= Beginning of Section =
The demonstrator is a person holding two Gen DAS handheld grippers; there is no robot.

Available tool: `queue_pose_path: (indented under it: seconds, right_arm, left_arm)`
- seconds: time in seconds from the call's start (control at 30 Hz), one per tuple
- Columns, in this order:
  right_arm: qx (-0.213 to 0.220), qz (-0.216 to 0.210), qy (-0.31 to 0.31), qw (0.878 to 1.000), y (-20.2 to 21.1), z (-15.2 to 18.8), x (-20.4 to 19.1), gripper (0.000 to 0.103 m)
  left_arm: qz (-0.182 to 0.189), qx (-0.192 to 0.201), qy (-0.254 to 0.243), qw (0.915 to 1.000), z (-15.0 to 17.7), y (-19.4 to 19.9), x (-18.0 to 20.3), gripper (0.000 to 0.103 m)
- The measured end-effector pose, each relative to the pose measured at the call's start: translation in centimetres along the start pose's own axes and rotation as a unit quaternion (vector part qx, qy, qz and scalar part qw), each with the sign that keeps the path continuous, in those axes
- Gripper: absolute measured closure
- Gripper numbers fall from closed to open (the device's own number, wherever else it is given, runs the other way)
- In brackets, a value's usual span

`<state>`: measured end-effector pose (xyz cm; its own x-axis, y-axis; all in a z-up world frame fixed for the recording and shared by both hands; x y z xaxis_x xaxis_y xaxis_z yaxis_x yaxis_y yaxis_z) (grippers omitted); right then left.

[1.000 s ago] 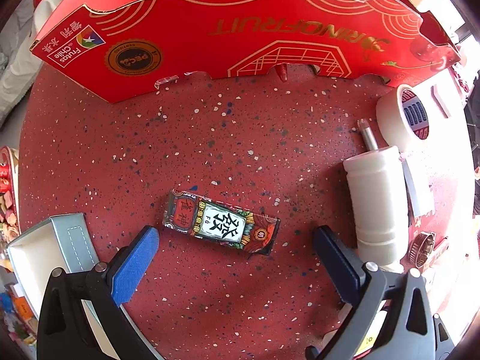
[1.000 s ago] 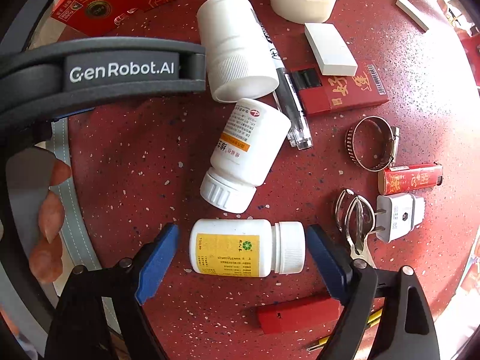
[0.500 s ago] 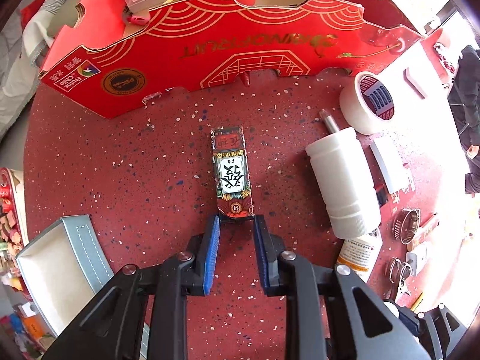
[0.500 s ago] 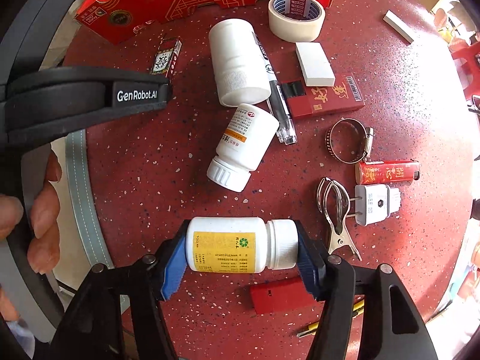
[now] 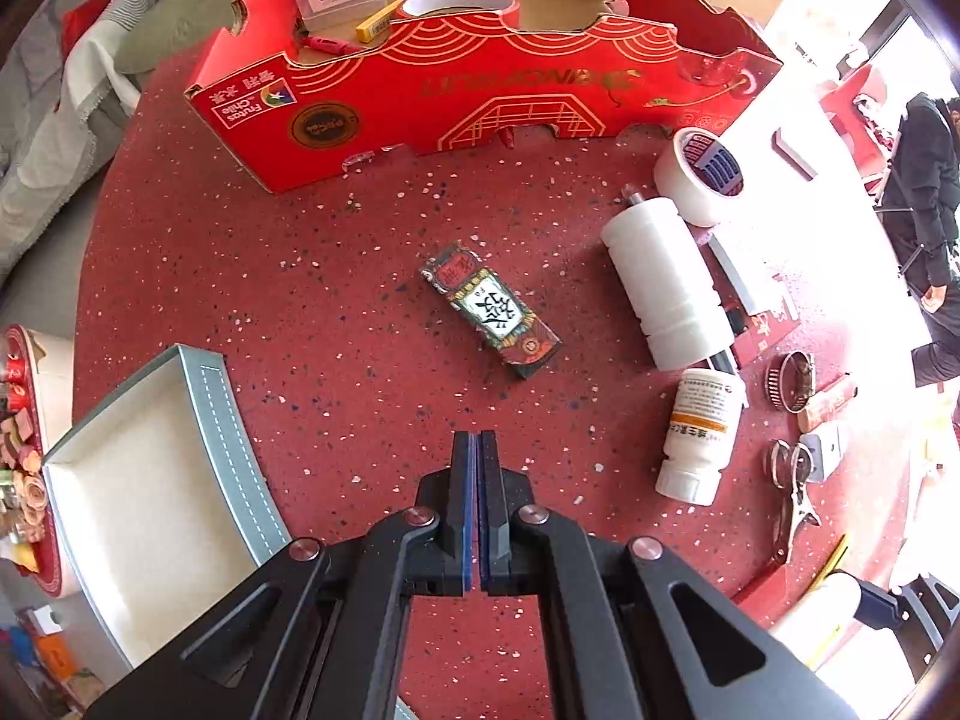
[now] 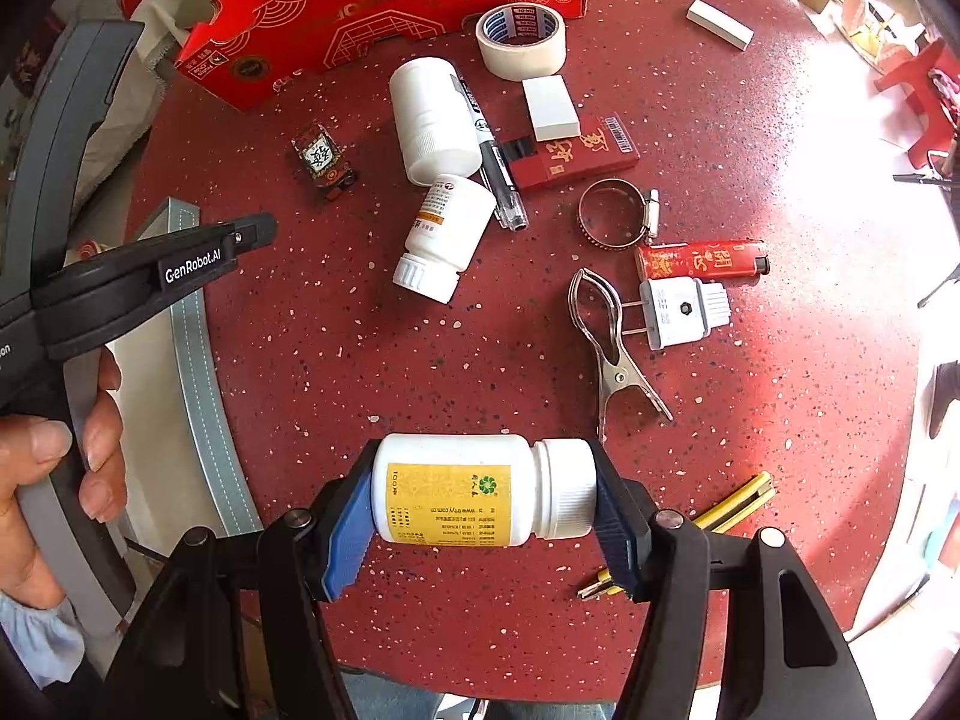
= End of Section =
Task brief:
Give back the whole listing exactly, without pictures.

Written solution:
The demonstrator is a person holding two Gen DAS handheld grippers; there is no robot.

Available tool: `queue_pose_path: (indented under it: seconds, right_arm, left_arm)`
- seconds: time in seconds from the call's start (control at 30 Hz), one per tuple
- Columns, in this order:
  right_arm: qx (-0.213 to 0.220), qz (-0.216 to 0.210), qy (-0.31 to 0.31), qw (0.878 to 1.000), y (-20.2 to 21.1), z (-15.2 to 18.8), x (-20.4 to 19.1), gripper (0.000 to 0.103 m)
  left_arm: qz (-0.182 to 0.189), qx (-0.192 to 0.201), qy (-0.254 to 0.243), qw (0.915 to 1.000), z (-15.0 to 17.7), y (-19.4 to 19.9), x (-18.0 to 20.3), gripper (0.000 to 0.103 m)
- The measured end-effector pose, each relative to the pose measured at the call's start: translation in centimetres along the start pose's own axes and rotation as a unit quaternion (vector part qx, qy, qz and scalar part qw), each with the sign that keeps the path continuous, in those axes
- Gripper: absolute measured closure
- Gripper numbers fall from closed to open (the device's own number, wherever else it is given, runs the other way)
- In brackets, a value's usual span

`<state>`: measured end-effector pose (xyz cm; its own x-axis, y-axis; all in a z-up world frame fixed for the recording and shared by both hands; x y z xaxis_x xaxis_y xaxis_z yaxis_x yaxis_y yaxis_z) (grippers omitted); right then left.

[1.000 s ago] 
[1.000 s ago] 
[0.500 s ago] 
[0.500 s ago] 
[now] 
[now] 

This exercise has been completed.